Wilentz herself treads very close to an apt, though inexact, parable for Aristide’s rise and fall, when she accurately concludes that, culturally and politically, Haiti most closely resembles “French West Africa.”

Like Aristide, Côte d’Ivoire’s former president Laurent Gbagbo was once viewed as a champion of democracy as he led opposition to the long dictatorship of Félix Houphouët-Boigny. And like Aristide, once in power Gbagbo began to mimic in every particular the very worst and most anti-democratic tendencies of those he once railed against. After serving as president from 2000 until 2011, Gbagbo was extradited to the International Criminal Court in the Hague to be tried for crimes against humanity. Aristide returned to Haiti from exile in 2011. He is currently being sued by account holders ruined in a government-endorsed cooperative scheme during his administration and some of those same street children he once allegedly championed.

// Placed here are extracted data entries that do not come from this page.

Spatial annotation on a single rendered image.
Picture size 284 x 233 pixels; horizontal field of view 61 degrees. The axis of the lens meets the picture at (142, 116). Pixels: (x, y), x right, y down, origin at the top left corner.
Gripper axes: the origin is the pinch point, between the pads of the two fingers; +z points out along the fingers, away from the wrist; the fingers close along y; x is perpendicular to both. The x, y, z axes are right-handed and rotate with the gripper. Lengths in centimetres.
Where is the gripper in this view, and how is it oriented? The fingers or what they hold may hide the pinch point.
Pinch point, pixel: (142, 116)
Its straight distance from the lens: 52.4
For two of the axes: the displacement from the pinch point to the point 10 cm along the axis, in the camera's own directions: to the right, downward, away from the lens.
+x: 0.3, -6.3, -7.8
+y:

Writing in a marriage of memoir and critique, Wilentz’s true strength is in honestly documenting the Haiti that foreigners who visit there construct for themselves, concluding that, despite its image of misery, for the misfits, idealists, adventurers and opportunists that wash up on its shores, Haiti is “a welcoming, accepting place where you can be yourself.”

A hard sell, perhaps, to those who know only the Haiti of violence and calamity, but a sentiment that rings very – almost painfully – true to those who have seen and been moved by one of the nation’s many other faces. Farewell, Fred Voodoo shows us a few of them and hopefully will provoke readers to look still further.